WHAT TO WORK ON - Check each line of the records below for the word "frame" and give the number of lines that have it, with nothing added.

(MATERIAL FOR THE TASK)

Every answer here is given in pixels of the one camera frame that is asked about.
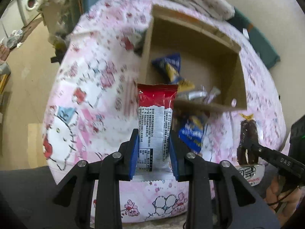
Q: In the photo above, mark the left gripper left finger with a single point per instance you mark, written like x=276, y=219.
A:
x=118, y=166

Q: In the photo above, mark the white washing machine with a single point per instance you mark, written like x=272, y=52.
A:
x=28, y=10

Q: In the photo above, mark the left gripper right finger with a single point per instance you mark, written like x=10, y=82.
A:
x=208, y=199

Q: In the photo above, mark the pink Hello Kitty bedsheet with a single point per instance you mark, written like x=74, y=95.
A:
x=92, y=107

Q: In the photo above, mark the person's right hand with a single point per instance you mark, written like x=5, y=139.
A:
x=290, y=198

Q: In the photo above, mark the blue yellow snack packet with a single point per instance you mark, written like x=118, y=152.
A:
x=170, y=65
x=191, y=130

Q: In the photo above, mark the red white snack packet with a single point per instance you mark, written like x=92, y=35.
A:
x=155, y=121

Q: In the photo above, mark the dark brown snack packet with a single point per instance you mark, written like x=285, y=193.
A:
x=248, y=134

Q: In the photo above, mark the teal pillow by wall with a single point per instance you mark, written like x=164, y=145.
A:
x=259, y=42

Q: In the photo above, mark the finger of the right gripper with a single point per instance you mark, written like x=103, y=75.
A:
x=273, y=157

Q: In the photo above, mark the brown cardboard box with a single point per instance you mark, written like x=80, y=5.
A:
x=208, y=58

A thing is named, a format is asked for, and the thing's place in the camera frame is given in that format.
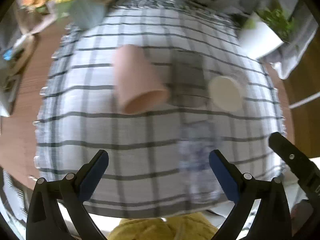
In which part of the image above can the yellow garment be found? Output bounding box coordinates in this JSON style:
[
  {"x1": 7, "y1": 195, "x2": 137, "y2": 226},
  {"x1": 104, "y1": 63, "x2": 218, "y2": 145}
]
[{"x1": 108, "y1": 212, "x2": 218, "y2": 240}]

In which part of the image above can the green pothos plant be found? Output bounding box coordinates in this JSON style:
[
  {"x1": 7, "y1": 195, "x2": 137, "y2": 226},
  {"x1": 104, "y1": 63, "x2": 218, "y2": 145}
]
[{"x1": 257, "y1": 7, "x2": 295, "y2": 42}]

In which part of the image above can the light blue ribbed vase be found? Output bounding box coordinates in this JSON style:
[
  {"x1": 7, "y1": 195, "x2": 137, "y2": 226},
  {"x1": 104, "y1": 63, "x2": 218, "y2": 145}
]
[{"x1": 69, "y1": 0, "x2": 106, "y2": 30}]

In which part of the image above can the smoky transparent square cup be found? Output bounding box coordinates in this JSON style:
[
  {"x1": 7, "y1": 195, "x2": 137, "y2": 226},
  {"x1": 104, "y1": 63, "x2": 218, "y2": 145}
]
[{"x1": 168, "y1": 49, "x2": 209, "y2": 108}]

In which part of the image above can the grey plaid tablecloth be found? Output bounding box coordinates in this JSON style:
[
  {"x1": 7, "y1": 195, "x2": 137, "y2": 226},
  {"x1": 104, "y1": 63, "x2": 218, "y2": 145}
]
[{"x1": 35, "y1": 0, "x2": 283, "y2": 218}]

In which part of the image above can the white round hoop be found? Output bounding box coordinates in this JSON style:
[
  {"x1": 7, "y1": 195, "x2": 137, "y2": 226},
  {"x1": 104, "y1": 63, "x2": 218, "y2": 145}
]
[{"x1": 289, "y1": 92, "x2": 320, "y2": 109}]

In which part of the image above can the white plant pot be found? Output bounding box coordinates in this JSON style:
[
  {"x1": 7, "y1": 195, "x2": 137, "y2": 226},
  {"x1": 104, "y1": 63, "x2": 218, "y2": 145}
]
[{"x1": 238, "y1": 12, "x2": 284, "y2": 60}]

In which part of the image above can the patterned paper cup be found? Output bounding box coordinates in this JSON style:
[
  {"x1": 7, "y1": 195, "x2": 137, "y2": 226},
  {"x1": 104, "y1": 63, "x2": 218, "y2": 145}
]
[{"x1": 208, "y1": 76, "x2": 245, "y2": 112}]

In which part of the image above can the pink plastic cup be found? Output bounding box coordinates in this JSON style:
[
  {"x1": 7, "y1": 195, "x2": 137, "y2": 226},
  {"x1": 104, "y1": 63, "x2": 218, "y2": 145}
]
[{"x1": 113, "y1": 44, "x2": 169, "y2": 115}]

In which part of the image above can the clear printed glass cup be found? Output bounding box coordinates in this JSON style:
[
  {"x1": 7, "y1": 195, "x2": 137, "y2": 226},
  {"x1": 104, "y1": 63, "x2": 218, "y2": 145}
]
[{"x1": 177, "y1": 121, "x2": 221, "y2": 204}]

(End MATERIAL FOR THE TASK)

ANSWER TO THIS EXERCISE - 2